Copy the data that follows exactly as it is, excluding all pictures.

━━━━━━━━━━━━━━━━━━━━━━━━━━━━━━

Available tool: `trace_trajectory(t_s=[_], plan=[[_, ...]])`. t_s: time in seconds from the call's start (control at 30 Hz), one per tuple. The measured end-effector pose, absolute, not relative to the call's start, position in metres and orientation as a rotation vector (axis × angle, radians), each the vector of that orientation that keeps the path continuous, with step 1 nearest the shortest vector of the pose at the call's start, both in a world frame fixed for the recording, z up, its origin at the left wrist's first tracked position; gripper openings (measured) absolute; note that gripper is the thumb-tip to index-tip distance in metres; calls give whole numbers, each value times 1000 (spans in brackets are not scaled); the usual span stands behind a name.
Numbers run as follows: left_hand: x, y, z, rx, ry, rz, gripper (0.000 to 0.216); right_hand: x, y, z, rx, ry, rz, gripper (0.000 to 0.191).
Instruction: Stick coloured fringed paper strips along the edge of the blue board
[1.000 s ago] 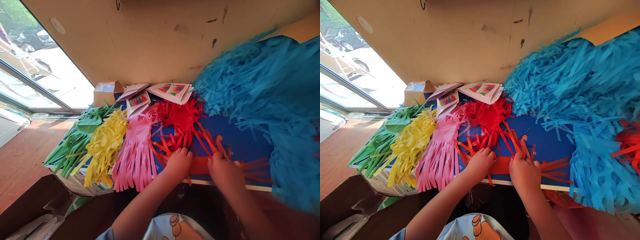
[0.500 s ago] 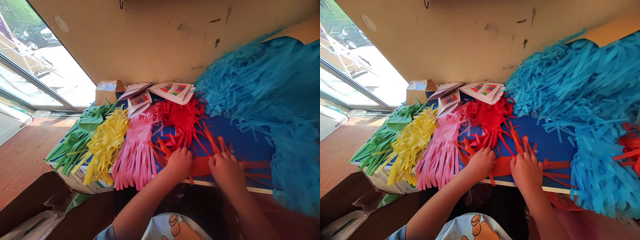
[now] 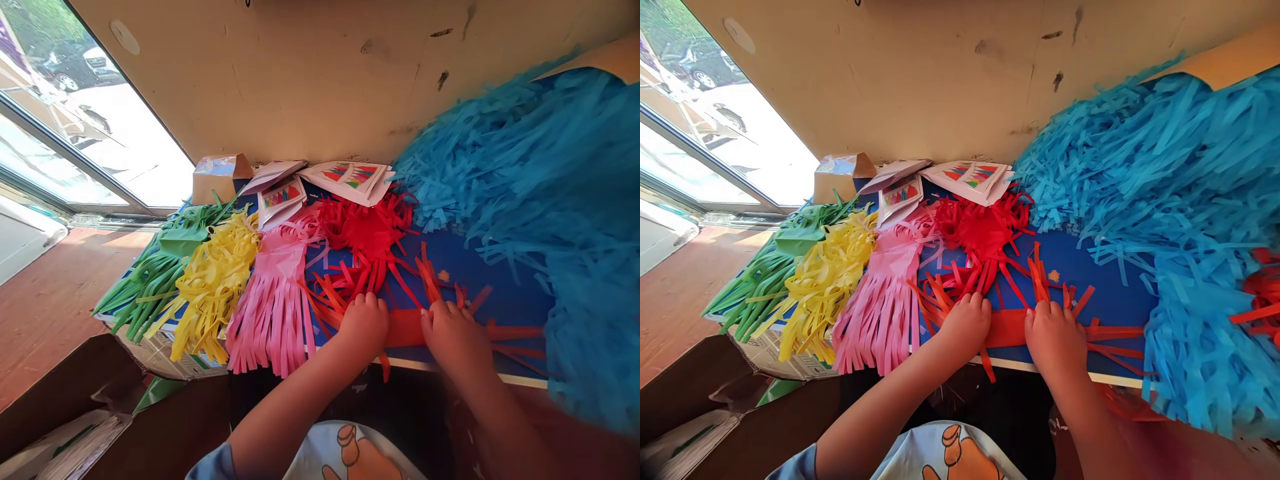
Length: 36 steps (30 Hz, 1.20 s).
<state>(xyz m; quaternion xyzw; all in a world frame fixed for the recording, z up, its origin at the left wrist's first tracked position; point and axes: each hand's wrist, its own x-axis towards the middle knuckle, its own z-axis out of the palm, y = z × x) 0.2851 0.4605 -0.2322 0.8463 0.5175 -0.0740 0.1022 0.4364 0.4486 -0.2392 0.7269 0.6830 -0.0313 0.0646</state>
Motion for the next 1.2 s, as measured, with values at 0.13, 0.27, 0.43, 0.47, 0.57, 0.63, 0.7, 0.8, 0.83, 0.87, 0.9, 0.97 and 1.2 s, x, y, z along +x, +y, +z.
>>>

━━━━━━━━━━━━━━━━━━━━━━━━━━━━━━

ANSWER TO THE PROBLEM
Available tool: `trace_trajectory(t_s=[_], plan=[[_, ...]])`. t_s: time in seconds from the call's start (control at 30 Hz), one per tuple. The measured end-effector pose, absolute, not relative to the call's start, position in metres and orientation as a rotation vector (axis × angle, radians), each the vector of that orientation that keeps the path continuous, with step 1 nearest the shortest vector of the pose at the call's start, both in a world frame fixed for the recording, z up, its origin at the left wrist's first tracked position; gripper openings (measured) absolute; note that gripper is the thumb-tip to index-tip distance in metres; calls give whole numbers, each value times 1000 (spans in brackets are not scaled); the usual span stands behind a name.
Numbers run as follows: left_hand: x, y, z, rx, ry, rz, gripper (0.000 to 0.216); right_hand: x, y, z, rx, ry, rz, gripper (0.000 to 0.191).
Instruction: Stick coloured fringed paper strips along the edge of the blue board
[1.000 s ago] 
[0.500 s ago] 
[now] 
Length: 36 steps (30 Hz, 1.20 s).
<state>(xyz m; quaternion xyzw; all in a world frame fixed for the recording, z up, its origin at the left wrist's first tracked position; point and axes: each hand's wrist, its own x-axis towards the middle knuckle, its own z-axis out of the palm, y = z × x) 0.2851 0.4605 -0.2322 0.8463 0.5175 -0.0740 0.1022 0.4364 0.4486 -0.2392 0.7269 0.6830 -0.0313 0.0646</state>
Motion for the next 1.2 s, as measured, with values at 0.13, 0.27, 0.43, 0.47, 0.57, 0.63, 0.7, 0.8, 0.83, 0.87, 0.9, 0.97 and 1.2 s, x, y, z along +x, +y, +z.
>>>

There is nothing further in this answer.